• WORK TASK:
Repeat the entries below in full, with every character unchanged.

• SOURCE DATA:
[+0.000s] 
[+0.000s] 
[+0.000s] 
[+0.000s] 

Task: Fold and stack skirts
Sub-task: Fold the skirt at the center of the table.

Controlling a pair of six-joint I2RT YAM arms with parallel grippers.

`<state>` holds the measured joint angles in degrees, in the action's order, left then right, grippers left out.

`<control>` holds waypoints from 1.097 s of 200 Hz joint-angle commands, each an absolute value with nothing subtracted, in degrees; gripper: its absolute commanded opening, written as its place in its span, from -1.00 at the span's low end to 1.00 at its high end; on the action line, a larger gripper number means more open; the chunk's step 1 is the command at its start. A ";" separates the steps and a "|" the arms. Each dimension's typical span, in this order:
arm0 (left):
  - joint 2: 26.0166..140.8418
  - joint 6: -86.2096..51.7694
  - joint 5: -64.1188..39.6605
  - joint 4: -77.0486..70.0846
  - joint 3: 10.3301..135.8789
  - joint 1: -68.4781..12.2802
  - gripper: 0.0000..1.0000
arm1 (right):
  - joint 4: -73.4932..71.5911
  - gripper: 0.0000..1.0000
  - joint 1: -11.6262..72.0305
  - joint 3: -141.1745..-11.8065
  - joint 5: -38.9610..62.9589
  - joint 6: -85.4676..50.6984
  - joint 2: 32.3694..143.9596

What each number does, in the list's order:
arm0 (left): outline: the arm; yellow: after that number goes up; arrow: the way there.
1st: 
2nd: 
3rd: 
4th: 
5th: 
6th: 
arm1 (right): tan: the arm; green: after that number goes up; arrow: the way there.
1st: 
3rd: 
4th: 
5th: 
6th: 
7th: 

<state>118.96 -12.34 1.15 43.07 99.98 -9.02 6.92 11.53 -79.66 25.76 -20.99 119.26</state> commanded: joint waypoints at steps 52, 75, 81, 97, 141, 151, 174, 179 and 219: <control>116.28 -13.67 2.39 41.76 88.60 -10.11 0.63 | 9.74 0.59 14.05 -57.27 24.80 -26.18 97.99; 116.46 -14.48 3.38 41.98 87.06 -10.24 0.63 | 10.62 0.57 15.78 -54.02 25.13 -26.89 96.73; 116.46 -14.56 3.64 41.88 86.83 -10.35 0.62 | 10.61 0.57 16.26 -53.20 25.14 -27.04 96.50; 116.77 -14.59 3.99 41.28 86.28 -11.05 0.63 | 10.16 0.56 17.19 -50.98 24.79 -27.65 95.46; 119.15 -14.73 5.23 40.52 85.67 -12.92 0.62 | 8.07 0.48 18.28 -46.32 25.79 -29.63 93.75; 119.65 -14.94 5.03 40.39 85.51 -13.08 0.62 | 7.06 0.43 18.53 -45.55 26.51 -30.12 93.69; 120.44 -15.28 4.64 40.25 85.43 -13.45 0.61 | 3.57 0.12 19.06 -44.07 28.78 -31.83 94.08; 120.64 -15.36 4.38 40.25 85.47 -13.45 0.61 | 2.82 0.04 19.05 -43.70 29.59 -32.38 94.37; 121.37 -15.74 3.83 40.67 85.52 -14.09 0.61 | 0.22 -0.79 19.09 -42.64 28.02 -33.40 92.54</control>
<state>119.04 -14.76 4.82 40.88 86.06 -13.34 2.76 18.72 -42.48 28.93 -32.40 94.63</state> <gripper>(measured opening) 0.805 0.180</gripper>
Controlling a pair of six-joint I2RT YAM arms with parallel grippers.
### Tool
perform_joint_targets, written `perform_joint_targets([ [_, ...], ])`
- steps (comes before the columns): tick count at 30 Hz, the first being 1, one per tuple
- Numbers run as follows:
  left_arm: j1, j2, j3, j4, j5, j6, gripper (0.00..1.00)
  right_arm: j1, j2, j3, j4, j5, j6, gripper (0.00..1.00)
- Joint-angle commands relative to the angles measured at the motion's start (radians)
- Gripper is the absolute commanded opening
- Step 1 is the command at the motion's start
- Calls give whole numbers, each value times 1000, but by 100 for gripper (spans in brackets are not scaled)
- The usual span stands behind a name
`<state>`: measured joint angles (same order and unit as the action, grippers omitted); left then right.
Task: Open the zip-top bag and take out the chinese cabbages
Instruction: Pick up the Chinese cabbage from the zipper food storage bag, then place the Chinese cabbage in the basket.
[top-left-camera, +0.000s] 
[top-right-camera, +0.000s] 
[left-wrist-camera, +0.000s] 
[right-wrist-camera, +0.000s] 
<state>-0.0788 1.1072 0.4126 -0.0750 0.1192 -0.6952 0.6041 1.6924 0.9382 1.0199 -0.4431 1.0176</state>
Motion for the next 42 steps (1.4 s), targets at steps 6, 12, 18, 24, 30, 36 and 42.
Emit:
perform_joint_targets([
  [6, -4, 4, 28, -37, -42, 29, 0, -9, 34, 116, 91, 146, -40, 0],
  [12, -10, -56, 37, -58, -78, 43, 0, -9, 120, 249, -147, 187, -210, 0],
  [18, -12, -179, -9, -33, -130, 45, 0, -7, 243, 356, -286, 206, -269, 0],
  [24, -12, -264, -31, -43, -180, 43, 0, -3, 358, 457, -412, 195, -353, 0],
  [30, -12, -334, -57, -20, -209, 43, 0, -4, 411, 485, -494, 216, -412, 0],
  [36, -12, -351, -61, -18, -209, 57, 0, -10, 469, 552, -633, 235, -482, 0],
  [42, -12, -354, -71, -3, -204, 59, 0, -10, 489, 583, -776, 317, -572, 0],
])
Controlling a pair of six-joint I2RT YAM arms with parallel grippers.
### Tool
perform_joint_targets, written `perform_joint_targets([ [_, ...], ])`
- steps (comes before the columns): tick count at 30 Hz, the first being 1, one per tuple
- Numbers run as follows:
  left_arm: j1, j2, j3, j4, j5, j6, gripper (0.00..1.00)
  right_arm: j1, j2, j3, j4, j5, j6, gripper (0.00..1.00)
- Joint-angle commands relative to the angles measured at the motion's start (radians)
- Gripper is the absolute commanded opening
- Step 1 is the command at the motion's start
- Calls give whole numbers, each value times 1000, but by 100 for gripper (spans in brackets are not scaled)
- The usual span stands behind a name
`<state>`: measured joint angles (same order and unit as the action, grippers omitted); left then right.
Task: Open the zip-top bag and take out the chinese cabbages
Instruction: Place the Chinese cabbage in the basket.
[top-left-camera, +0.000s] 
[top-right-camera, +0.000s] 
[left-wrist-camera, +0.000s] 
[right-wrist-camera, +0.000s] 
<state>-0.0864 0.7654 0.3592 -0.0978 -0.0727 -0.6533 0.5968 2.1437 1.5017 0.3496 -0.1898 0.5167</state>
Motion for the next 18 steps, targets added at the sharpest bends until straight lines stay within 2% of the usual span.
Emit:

• RESPONSE BELOW:
[+0.000s] 
[+0.000s] 
[+0.000s] 
[+0.000s] 

Task: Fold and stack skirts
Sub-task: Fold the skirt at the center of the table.

Controlling a pair of six-joint I2RT YAM arms with parallel grippers.

`<state>` holds the measured joint angles in degrees, in the action's order, left then right, grippers left out.

`<control>` holds waypoints from 1.097 s of 200 Hz joint-angle commands, each an absolute value with nothing subtracted, in degrees; gripper: its absolute commanded opening, written as its place in its span, from -1.00 at the span's low end to 1.00 at its high end; on the action line, a larger gripper number means more open; the chunk's step 1 is the command at its start. A ";" separates the steps and a "|" the arms. Each dimension's typical span, in this order:
arm0 (left):
  - joint 2: 26.0166..140.8418
  - joint 6: -86.2096..51.7694
  - joint 5: -64.1188..39.6605
  - joint 4: -77.0486..70.0846
  - joint 3: 10.3301..135.8789
  - joint 1: -68.4781..12.2802
  - gripper: 0.0000..1.0000
arm1 (right):
  - joint 4: -73.4932..71.5911
  - gripper: 0.0000..1.0000
  - joint 1: -11.6262..72.0305
  - joint 3: -141.1745..-11.8065
  - joint 5: -38.9610..62.9589
  - joint 6: -85.4676..50.6984
  - joint 2: 32.3694..143.9596

What each number does, in the list's order:
arm0 (left): outline: the arm; yellow: after that number goes up; arrow: the way there.
1st: 
2nd: 
3rd: 
4th: 
5th: 
6th: 
arm1 (right): tan: the arm; green: after that number goes up; arrow: the way there.
1st: 
3rd: 
4th: 
5th: 
6th: 
7th: 

<state>118.96 -12.34 1.15 43.07 99.98 -9.02 6.92 11.53 -79.66 25.76 -20.99 119.26</state> commanded: joint waypoints at steps 52, 75, 81, 97, 141, 151, 174, 179 and 219: <control>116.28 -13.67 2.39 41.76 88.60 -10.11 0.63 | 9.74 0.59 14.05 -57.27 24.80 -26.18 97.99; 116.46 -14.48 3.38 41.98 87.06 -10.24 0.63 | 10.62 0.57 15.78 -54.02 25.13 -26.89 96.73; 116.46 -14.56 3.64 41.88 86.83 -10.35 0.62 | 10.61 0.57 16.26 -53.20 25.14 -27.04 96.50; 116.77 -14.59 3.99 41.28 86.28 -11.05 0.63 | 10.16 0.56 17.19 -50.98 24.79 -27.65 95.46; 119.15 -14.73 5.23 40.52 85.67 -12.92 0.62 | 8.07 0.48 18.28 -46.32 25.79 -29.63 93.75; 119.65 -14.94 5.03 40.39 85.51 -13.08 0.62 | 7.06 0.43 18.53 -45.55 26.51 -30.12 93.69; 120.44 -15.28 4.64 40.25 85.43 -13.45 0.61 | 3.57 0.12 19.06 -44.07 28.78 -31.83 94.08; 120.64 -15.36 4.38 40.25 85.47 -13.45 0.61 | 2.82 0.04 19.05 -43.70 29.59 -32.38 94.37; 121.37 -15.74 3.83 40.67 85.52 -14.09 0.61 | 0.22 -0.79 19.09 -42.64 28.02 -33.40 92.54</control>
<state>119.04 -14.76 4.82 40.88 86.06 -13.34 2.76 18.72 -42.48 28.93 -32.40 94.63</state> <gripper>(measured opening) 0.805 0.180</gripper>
Controlling a pair of six-joint I2RT YAM arms with parallel grippers.
### Tool
perform_joint_targets, written `perform_joint_targets([ [_, ...], ])`
- steps (comes before the columns): tick count at 30 Hz, the first being 1, one per tuple
- Numbers run as follows:
  left_arm: j1, j2, j3, j4, j5, j6, gripper (0.00..1.00)
  right_arm: j1, j2, j3, j4, j5, j6, gripper (0.00..1.00)
- Joint-angle commands relative to the angles measured at the motion's start (radians)
- Gripper is the absolute commanded opening
- Step 1 is the command at the motion's start
- Calls give whole numbers, each value times 1000, but by 100 for gripper (spans in brackets are not scaled)
- The usual span stands behind a name
`<state>`: measured joint angles (same order and unit as the action, grippers omitted); left then right.
Task: Open the zip-top bag and take out the chinese cabbages
Instruction: Pick up the Chinese cabbage from the zipper food storage bag, then place the Chinese cabbage in the basket.
[top-left-camera, +0.000s] 
[top-right-camera, +0.000s] 
[left-wrist-camera, +0.000s] 
[right-wrist-camera, +0.000s] 
<state>-0.0788 1.1072 0.4126 -0.0750 0.1192 -0.6952 0.6041 1.6924 0.9382 1.0199 -0.4431 1.0176</state>
Motion for the next 42 steps (1.4 s), targets at steps 6, 12, 18, 24, 30, 36 and 42.
Emit:
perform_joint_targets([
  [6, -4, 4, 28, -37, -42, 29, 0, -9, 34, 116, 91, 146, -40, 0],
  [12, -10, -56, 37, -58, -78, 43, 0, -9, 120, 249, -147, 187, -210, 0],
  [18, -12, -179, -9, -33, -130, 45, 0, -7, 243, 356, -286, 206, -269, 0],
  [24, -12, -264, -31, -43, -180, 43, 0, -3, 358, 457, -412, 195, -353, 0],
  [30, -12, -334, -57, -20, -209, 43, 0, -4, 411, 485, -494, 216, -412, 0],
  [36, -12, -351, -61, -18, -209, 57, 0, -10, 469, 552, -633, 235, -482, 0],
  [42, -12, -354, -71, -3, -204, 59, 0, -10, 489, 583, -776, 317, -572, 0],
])
Controlling a pair of six-joint I2RT YAM arms with parallel grippers.
### Tool
perform_joint_targets, written `perform_joint_targets([ [_, ...], ])`
- steps (comes before the columns): tick count at 30 Hz, the first being 1, one per tuple
- Numbers run as follows:
  left_arm: j1, j2, j3, j4, j5, j6, gripper (0.00..1.00)
  right_arm: j1, j2, j3, j4, j5, j6, gripper (0.00..1.00)
- Joint-angle commands relative to the angles measured at the motion's start (radians)
- Gripper is the absolute commanded opening
- Step 1 is the command at the motion's start
- Calls give whole numbers, each value times 1000, but by 100 for gripper (spans in brackets are not scaled)
- The usual span stands behind a name
`<state>`: measured joint angles (same order and unit as the action, grippers omitted); left then right.
Task: Open the zip-top bag and take out the chinese cabbages
Instruction: Place the Chinese cabbage in the basket.
[top-left-camera, +0.000s] 
[top-right-camera, +0.000s] 
[left-wrist-camera, +0.000s] 
[right-wrist-camera, +0.000s] 
<state>-0.0864 0.7654 0.3592 -0.0978 -0.0727 -0.6533 0.5968 2.1437 1.5017 0.3496 -0.1898 0.5167</state>
Motion for the next 18 steps, targets added at the sharpest bends until straight lines stay within 2% of the usual span.
Emit:

The exercise is done, and no more output is needed.